Donna Beth McCormick, president of the Allandale Neighborhood Association, said she met last month with Wal-Mart representatives who said work will start next month and showed her a rendering of the new store.

At nearly 98,000 square feet and a single story, it is less than half the size of the store Wal-Mart proposed in 2006.

The new store will not be open 24 hours a day, McCormick said, which was a concern in the neighborhood. It will close at midnight or 1 a.m., she said.

McCormick said she's relieved that the store design isn't the traditional big box look. She said the representatives told her the store would be completed next October.

It's more complementary to the neighborhood, and it's not like one of those Walmarts that you see on the freeway, McCormick said.

Wal-Mart spokeswoman Kellie Duhr said the rendering and the opening date were preliminary. The city has not yet given final approval to the site plan.

At Wal-Mart's request, the neighborhood association removed a copy of the rendering from its Web site on Wednesday. It showed a facade with a slightly curved roof line and a mix of materials.

The scaled-back store represents a compromise between the company and some neighborhood residents, who launched protests and lawsuits when the company and Lincoln announced plans to build a store at Northcross, creating a strong new anchor for the mall.

The mall, at Burnet Road and West Anderson Lane, had been losing tenants for years. But some neighbors objected to the idea of a giant Walmart there, saying it would create traffic problems and threaten small retailers.

Lawsuits by the Allandale association and a group called Responsible Growth for Northcross against the city, and Lincoln in the case of RG4N, failed to stop the project.

While work continued in other parts of the mall, Wal-Mart held off on starting work while the lawsuits continued and has been working on a revised design for months.

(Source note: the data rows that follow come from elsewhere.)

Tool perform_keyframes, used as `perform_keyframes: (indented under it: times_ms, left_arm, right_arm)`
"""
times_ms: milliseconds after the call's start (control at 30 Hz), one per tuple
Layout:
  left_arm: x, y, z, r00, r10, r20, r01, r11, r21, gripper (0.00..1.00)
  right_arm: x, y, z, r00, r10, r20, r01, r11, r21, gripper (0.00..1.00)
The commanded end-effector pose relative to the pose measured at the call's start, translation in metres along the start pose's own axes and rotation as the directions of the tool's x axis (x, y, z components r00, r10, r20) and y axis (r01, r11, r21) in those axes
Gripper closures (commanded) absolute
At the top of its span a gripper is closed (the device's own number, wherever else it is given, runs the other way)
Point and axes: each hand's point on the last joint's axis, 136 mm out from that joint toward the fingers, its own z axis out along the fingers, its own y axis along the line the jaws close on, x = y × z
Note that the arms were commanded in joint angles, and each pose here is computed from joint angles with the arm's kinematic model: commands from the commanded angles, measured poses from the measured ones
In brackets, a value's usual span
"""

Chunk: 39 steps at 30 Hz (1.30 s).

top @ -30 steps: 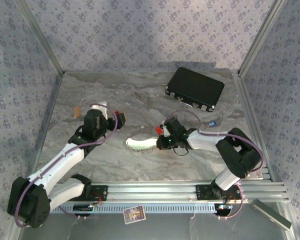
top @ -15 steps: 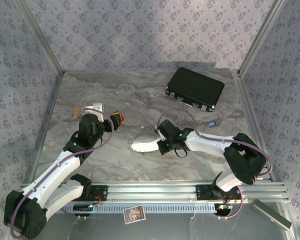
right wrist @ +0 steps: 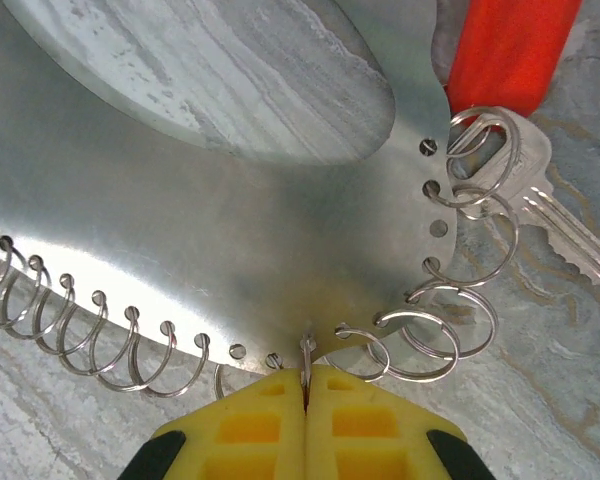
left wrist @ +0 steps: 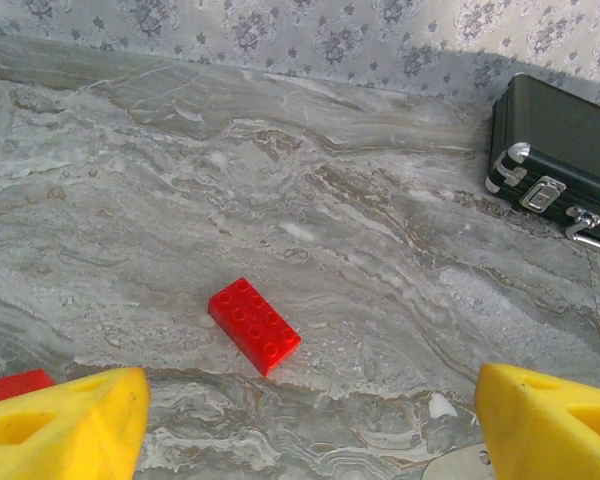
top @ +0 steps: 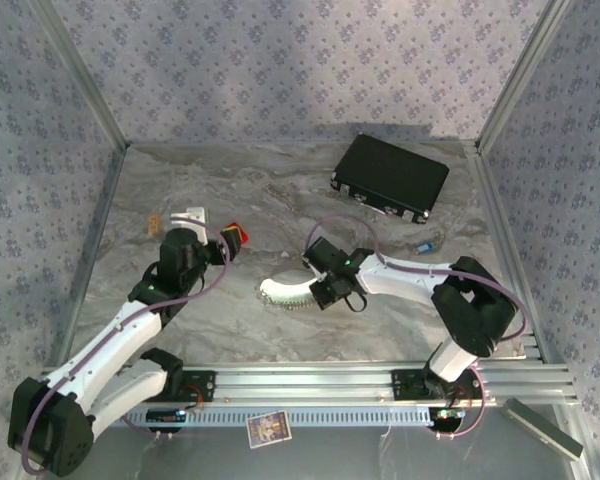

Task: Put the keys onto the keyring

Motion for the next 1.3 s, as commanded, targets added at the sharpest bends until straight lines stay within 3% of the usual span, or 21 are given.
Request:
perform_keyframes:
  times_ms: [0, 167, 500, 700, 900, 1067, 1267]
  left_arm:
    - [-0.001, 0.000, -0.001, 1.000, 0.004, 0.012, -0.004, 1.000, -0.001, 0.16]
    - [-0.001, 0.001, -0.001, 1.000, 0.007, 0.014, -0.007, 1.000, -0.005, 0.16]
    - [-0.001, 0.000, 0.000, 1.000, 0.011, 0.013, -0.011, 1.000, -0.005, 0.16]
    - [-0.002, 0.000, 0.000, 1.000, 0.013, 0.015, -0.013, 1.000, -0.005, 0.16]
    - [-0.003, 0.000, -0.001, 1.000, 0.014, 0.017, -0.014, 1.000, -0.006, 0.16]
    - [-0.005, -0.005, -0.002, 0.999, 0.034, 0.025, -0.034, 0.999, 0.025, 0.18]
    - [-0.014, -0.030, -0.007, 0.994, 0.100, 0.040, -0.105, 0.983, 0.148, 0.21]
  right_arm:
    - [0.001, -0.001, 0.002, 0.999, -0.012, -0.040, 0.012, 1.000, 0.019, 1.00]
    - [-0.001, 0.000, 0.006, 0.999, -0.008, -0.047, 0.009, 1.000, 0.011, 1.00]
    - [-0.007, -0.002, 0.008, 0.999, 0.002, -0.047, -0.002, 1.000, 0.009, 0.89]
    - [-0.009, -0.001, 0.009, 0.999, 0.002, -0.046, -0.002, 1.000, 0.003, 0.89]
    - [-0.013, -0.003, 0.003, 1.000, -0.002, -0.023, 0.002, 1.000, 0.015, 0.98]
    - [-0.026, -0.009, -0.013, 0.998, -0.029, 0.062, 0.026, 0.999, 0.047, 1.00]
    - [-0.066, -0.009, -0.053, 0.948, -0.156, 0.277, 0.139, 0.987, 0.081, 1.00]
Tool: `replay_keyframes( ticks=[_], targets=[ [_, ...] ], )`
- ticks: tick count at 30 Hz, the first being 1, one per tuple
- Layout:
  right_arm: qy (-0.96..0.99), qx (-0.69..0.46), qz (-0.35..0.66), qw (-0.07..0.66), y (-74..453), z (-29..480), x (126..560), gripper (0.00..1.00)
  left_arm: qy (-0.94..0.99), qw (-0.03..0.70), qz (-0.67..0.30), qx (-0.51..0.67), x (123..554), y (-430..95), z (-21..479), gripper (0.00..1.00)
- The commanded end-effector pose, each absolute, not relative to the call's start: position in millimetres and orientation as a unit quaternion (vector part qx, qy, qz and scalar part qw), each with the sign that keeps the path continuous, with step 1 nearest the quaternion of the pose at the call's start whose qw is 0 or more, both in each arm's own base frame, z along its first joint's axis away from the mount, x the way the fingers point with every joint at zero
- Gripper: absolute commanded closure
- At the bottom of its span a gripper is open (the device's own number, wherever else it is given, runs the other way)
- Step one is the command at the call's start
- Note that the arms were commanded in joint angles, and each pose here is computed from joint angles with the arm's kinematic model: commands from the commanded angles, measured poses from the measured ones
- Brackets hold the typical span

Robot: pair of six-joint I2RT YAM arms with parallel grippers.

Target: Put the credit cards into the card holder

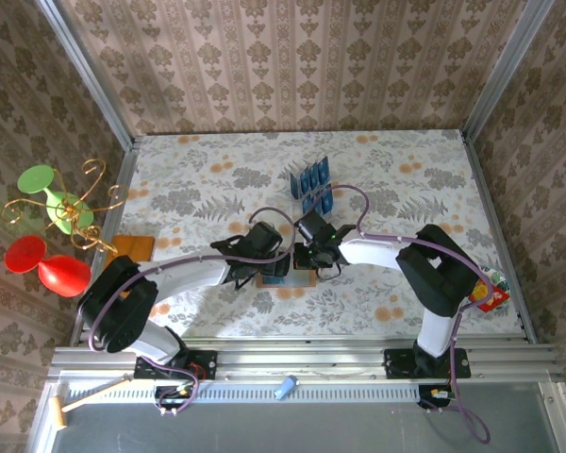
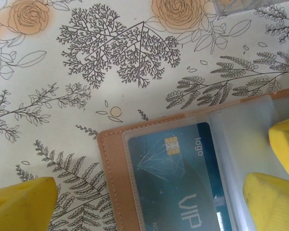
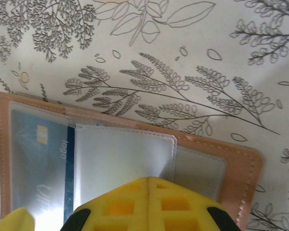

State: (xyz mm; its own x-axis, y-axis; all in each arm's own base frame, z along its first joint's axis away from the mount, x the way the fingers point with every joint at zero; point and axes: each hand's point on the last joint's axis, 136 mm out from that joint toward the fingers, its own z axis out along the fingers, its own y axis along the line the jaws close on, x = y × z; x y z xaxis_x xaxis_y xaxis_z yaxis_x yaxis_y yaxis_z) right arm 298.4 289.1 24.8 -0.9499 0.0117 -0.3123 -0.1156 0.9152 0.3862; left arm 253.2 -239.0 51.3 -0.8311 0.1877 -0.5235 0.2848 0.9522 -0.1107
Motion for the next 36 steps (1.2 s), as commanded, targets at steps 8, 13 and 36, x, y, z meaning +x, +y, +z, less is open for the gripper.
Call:
replay_keyframes(
  ticks=[8,13,36],
  targets=[
    [0.965,-0.015,0.222,0.139,293,18,295,0.99,0.953,0.254,-0.097,0.134,247,-243,32,0.00],
    [0.965,-0.014,0.222,0.138,293,17,295,0.99,0.956,0.245,-0.082,0.137,244,-238,20,0.00],
    [0.962,-0.012,0.229,0.147,286,31,307,0.99,0.942,0.280,-0.130,0.133,247,-245,45,0.00]
  ],
)
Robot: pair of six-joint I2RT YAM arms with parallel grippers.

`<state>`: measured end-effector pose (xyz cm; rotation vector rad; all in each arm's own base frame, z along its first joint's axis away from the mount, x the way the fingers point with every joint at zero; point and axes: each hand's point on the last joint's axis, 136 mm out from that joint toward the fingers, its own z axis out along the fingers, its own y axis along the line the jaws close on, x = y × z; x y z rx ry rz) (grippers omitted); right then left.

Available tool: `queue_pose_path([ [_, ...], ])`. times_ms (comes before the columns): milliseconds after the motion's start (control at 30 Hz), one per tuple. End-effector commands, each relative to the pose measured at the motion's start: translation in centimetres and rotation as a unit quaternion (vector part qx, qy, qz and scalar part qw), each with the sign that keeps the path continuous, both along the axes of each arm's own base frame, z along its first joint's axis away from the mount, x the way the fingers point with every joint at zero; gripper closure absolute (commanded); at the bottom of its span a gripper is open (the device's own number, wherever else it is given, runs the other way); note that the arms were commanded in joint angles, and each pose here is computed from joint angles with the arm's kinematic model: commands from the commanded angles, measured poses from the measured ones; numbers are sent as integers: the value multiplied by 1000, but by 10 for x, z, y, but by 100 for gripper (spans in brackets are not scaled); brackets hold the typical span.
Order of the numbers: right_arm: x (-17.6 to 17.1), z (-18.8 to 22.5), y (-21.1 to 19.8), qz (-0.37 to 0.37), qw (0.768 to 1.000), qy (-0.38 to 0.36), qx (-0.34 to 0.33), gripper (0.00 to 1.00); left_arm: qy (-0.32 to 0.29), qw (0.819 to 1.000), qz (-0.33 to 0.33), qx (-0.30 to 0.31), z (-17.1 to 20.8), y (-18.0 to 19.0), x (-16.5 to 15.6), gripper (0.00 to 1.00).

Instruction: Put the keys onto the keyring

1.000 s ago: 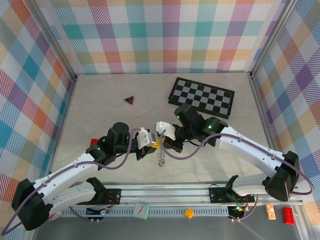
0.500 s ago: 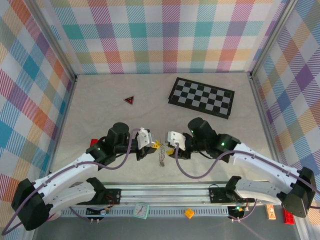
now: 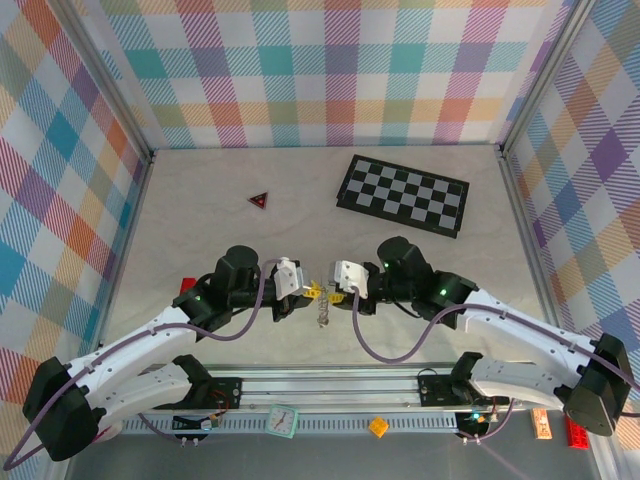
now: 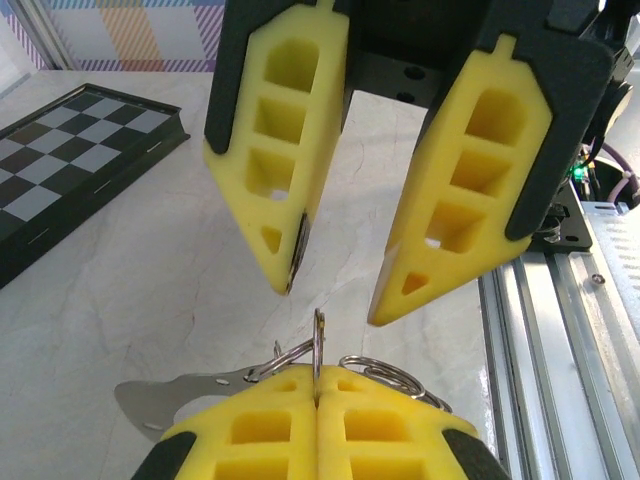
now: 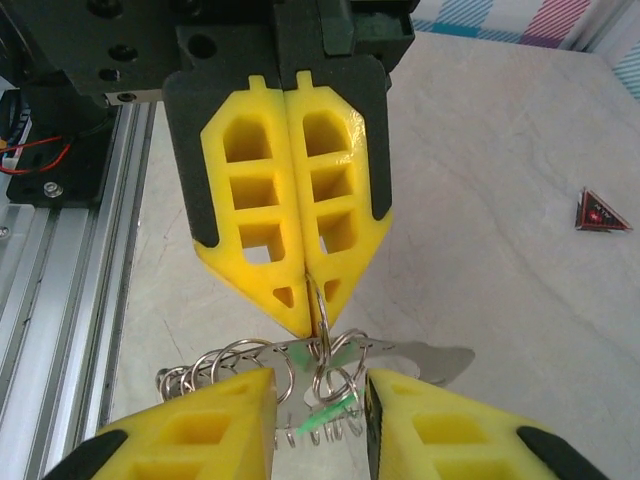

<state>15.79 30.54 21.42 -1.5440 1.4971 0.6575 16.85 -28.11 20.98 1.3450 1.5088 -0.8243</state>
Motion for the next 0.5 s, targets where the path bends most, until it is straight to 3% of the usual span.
queue_pose_path([
  [0, -4, 12, 13, 26, 999, 3, 21, 74, -18, 999, -21, -18, 9, -5, -5, 100],
  [167, -3, 12, 18, 27, 999, 1, 22, 82, -16, 1000, -19, -14, 8, -4, -5, 100],
  [467, 3, 17, 12, 9, 1000, -22, 21, 77, -14, 1000, -19, -10, 6, -4, -4, 100],
])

Wal-Mart reduced the size of the store, eliminated a proposed garden center and switched the parking from a garage to surface lots.

Jason Meeker, vice president of Responsible Growth for Northcross, also said the scaled-down store was a better fit for the neighborhood.

Is it a win for us? Yeah, to a degree, but it's a win for the neighborhood and also for the developer and Wal-Mart, he said.